[What the task asks]: Lines below that hold the word "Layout" must be copied in full.

•••

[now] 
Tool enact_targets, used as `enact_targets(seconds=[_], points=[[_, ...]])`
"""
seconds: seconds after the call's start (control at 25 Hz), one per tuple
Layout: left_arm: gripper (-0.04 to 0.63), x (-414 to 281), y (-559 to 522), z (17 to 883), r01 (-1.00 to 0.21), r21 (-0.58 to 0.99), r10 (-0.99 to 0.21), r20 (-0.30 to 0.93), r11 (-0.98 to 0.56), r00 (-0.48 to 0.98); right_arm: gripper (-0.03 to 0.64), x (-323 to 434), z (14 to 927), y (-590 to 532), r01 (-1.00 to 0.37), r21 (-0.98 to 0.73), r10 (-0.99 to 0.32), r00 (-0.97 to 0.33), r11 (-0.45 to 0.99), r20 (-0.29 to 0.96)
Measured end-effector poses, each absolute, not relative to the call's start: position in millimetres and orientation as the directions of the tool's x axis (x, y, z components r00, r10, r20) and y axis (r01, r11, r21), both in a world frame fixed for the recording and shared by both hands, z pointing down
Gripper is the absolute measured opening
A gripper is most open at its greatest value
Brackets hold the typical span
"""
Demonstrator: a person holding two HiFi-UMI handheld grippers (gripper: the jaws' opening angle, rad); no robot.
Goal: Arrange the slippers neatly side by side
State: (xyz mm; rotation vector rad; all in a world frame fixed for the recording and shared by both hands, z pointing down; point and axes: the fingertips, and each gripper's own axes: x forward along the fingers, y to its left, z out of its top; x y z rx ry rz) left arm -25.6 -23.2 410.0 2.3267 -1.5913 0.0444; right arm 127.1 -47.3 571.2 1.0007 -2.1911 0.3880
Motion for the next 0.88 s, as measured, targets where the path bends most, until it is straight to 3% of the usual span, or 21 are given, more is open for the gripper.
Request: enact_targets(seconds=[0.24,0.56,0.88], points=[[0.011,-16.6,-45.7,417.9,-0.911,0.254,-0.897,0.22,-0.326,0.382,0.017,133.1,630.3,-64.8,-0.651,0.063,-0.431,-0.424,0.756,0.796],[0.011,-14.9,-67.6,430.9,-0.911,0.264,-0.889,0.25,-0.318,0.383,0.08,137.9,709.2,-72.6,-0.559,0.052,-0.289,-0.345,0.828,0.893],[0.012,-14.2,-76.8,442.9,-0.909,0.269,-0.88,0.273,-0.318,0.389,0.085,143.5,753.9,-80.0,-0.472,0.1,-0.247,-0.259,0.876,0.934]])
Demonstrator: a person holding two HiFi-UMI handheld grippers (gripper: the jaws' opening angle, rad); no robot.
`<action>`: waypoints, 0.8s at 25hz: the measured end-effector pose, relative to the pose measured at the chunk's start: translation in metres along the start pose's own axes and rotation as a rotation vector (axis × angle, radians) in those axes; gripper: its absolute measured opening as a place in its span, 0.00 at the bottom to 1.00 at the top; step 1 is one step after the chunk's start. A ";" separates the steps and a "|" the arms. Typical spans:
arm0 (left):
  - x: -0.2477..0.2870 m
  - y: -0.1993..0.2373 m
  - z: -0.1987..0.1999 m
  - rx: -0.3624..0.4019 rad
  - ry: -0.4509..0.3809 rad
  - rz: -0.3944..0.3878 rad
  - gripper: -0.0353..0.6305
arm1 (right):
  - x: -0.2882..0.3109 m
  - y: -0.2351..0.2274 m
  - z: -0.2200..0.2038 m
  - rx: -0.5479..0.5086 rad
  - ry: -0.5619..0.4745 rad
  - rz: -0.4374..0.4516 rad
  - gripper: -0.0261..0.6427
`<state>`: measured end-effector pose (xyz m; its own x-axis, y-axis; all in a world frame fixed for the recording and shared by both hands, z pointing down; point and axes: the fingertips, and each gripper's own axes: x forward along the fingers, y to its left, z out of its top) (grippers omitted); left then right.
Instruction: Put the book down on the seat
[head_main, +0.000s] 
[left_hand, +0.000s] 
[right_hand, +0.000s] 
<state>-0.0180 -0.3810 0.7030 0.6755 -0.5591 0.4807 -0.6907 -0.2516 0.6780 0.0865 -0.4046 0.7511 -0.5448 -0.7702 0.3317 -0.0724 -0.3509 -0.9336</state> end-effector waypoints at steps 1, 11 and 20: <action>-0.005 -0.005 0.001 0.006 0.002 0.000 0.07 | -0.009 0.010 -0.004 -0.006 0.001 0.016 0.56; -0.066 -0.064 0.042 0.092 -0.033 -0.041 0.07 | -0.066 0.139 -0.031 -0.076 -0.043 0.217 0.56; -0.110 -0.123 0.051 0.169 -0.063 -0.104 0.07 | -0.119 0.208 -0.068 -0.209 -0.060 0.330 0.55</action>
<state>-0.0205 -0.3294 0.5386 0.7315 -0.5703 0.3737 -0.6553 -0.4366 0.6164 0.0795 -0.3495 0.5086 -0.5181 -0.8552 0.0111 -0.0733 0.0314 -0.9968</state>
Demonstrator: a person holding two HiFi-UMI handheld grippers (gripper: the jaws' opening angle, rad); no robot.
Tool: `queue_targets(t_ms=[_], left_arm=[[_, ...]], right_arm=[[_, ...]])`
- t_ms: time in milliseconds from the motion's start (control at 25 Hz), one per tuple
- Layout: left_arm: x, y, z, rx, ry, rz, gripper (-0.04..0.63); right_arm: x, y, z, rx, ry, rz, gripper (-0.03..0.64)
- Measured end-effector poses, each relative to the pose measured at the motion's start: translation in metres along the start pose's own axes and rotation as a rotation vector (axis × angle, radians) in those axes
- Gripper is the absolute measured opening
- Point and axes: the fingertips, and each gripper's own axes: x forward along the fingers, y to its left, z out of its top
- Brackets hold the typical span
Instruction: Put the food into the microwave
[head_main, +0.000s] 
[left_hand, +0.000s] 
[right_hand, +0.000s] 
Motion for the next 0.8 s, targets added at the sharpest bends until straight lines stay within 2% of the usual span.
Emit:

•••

[Exercise result]:
Layout: left_arm: gripper (-0.04 to 0.63), x (-414 to 281), y (-559 to 522), z (17 to 883), r01 (-1.00 to 0.21), r21 (-0.58 to 0.99), r10 (-0.99 to 0.21), r20 (-0.30 to 0.93), r11 (-0.98 to 0.56), r00 (-0.48 to 0.98); right_arm: gripper (-0.03 to 0.64), x (-323 to 434), z (14 to 927), y (-590 to 532), r01 (-1.00 to 0.37), r21 (-0.98 to 0.73), r10 (-0.99 to 0.32), r00 (-0.97 to 0.33), r11 (-0.45 to 0.99), r20 (-0.29 to 0.96)
- Layout: left_arm: x, y, z, rx, ry, rz, gripper (-0.04..0.63); right_arm: x, y, z, rx, ry, rz, gripper (-0.03..0.64)

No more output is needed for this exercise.